• Required work:
Please copy out the entries below exactly, beginning with the line that contains "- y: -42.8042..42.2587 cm" and ending with the line that contains "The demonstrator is", and include nothing outside that span.

[Stored items]
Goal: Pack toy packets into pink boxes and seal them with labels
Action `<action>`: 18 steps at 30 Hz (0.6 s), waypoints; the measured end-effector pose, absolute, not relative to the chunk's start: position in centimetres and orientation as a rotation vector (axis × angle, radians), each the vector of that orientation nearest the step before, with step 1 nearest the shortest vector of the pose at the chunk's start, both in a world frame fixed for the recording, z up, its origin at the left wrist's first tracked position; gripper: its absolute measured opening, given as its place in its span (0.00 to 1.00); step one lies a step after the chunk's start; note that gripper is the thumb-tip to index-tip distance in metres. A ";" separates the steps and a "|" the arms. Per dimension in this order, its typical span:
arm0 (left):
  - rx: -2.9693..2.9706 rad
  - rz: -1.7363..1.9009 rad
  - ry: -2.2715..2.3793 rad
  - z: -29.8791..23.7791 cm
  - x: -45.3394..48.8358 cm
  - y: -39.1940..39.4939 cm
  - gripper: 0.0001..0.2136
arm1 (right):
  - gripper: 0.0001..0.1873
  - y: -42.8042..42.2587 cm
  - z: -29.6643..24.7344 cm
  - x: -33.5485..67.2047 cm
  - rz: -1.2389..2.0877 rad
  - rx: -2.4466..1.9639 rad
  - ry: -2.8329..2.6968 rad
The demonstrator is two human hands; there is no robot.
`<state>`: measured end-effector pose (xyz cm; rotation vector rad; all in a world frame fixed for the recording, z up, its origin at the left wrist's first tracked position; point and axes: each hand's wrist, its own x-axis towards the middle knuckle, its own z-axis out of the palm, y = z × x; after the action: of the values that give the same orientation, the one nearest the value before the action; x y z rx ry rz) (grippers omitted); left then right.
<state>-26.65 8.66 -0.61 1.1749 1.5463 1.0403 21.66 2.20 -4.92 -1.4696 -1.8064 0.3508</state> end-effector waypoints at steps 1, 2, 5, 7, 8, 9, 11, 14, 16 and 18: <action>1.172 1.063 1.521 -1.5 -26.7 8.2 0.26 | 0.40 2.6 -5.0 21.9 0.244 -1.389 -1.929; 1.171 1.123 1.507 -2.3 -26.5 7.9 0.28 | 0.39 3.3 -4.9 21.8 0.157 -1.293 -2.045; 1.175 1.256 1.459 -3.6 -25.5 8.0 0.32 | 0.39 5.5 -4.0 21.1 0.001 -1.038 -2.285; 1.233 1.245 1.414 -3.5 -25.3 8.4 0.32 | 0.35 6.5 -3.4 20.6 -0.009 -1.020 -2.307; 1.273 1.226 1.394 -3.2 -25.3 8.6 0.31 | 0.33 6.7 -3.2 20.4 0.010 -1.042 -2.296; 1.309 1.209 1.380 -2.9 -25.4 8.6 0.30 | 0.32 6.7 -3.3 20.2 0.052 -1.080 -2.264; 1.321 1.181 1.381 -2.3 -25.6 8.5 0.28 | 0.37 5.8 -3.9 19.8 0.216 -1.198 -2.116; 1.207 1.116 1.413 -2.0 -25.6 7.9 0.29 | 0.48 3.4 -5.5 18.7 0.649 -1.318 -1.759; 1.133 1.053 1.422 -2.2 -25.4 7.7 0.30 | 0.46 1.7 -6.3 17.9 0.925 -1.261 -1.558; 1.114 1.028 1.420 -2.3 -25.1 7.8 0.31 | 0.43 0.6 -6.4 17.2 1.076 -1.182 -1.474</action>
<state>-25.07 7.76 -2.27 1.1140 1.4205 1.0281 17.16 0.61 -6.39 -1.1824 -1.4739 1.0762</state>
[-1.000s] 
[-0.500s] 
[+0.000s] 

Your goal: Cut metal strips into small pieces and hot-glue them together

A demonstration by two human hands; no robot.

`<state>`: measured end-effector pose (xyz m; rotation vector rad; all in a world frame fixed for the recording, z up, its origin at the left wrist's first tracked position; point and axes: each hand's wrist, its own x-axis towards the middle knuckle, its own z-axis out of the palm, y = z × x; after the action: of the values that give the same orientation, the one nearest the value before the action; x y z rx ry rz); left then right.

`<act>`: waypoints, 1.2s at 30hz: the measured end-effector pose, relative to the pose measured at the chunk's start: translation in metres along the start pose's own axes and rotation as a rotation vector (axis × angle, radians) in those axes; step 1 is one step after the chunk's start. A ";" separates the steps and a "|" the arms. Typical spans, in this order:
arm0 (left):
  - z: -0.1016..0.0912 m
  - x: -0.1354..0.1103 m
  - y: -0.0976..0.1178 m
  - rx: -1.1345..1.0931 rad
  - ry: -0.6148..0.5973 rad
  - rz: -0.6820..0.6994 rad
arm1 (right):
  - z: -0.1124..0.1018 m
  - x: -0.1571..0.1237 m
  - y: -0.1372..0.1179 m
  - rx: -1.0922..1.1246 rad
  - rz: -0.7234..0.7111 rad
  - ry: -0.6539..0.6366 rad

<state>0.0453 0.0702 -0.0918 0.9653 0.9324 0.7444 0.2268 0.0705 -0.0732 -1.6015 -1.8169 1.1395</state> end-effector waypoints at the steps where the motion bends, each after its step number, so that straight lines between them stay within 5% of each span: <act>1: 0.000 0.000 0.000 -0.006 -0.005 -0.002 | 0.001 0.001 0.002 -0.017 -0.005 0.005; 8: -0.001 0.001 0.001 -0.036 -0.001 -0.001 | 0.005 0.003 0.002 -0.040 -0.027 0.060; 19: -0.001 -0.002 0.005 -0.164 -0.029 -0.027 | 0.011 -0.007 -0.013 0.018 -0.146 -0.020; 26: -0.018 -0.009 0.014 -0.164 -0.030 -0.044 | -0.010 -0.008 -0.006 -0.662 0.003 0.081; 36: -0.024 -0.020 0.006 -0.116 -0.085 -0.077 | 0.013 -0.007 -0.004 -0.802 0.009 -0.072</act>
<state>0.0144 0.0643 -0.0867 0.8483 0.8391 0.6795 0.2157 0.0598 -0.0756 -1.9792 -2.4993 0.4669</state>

• Reply to the exercise:
  - y: -42.8042..42.2587 cm
  - z: -29.6643..24.7344 cm
  - x: -33.5485..67.2047 cm
  - rz: -1.2389..2.0877 rad
  - rx: -2.4466..1.9639 rad
  - ry: -2.8329..2.6968 rad
The demonstrator is two human hands; there is no robot.

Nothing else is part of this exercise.